= PROBLEM DETAILS =
In the entries below, find every line holding the string "yellow" and collect it.

[Stored records]
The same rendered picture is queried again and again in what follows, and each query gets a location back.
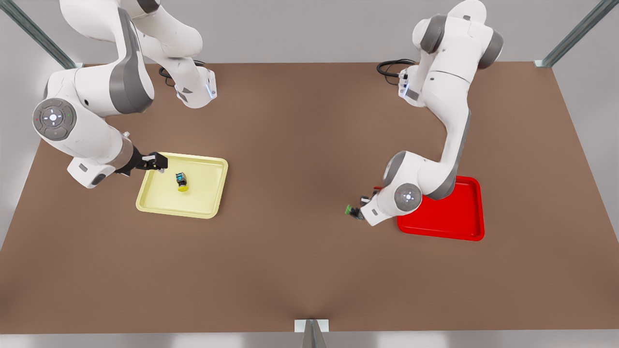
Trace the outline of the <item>pale yellow tray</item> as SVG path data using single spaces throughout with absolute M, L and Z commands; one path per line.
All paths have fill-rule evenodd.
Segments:
M 163 173 L 148 171 L 135 206 L 155 214 L 203 218 L 214 217 L 219 209 L 228 162 L 217 157 L 163 152 L 168 168 Z M 178 191 L 175 175 L 187 176 L 188 191 Z

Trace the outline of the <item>red tray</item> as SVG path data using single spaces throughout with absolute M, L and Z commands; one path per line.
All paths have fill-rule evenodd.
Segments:
M 480 241 L 485 235 L 480 184 L 473 177 L 457 176 L 449 196 L 425 196 L 418 209 L 397 217 L 397 225 L 412 235 Z

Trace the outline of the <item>silver frame post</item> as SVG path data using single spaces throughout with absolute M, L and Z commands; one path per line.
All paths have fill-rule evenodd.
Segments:
M 0 0 L 0 10 L 4 11 L 9 18 L 64 69 L 77 69 L 84 66 L 81 62 L 74 62 L 66 55 L 13 0 Z
M 303 333 L 301 348 L 327 348 L 324 332 L 329 332 L 327 319 L 295 319 L 294 332 Z
M 582 20 L 553 48 L 544 59 L 535 60 L 538 68 L 552 68 L 572 49 L 585 35 L 606 17 L 611 10 L 619 5 L 619 0 L 599 0 Z

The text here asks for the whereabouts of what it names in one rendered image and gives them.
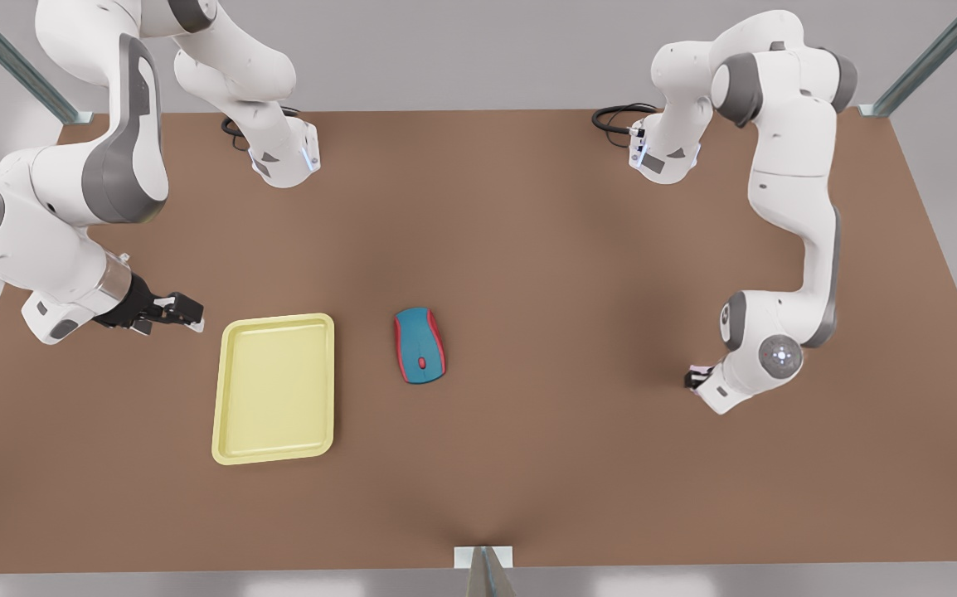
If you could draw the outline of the yellow rectangular tray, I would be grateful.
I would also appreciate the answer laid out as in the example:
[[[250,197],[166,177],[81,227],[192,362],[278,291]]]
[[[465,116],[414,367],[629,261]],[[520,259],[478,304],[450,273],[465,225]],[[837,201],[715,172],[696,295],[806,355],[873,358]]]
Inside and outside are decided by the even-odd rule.
[[[335,326],[326,313],[228,324],[211,454],[224,466],[323,456],[333,444]]]

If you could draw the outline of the silver frame post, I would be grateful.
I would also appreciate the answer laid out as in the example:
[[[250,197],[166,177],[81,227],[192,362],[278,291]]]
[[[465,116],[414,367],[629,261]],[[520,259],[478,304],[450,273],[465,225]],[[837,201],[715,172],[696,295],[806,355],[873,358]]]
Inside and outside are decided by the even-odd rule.
[[[513,568],[512,546],[456,546],[454,568],[467,568],[464,597],[517,597],[506,570]]]
[[[0,66],[64,125],[91,124],[93,114],[80,112],[44,78],[0,32]]]
[[[902,75],[884,91],[884,94],[881,94],[876,102],[861,104],[858,106],[858,112],[864,118],[886,119],[891,117],[956,50],[957,16],[915,58]]]

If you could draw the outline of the teal and red computer mouse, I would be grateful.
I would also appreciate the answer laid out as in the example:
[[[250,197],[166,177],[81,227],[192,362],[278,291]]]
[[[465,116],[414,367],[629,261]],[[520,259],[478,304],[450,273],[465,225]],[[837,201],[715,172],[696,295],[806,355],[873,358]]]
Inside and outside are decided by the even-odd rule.
[[[409,308],[394,317],[396,360],[404,381],[428,383],[447,370],[440,330],[428,308]]]

= REPLY TO THE TASK =
Trace the outline of the <item>pale yellow tray</item> as SVG path data using single spaces throughout with absolute M, L and Z commands; one path per line.
If you could draw the outline of the yellow rectangular tray, I would be grateful.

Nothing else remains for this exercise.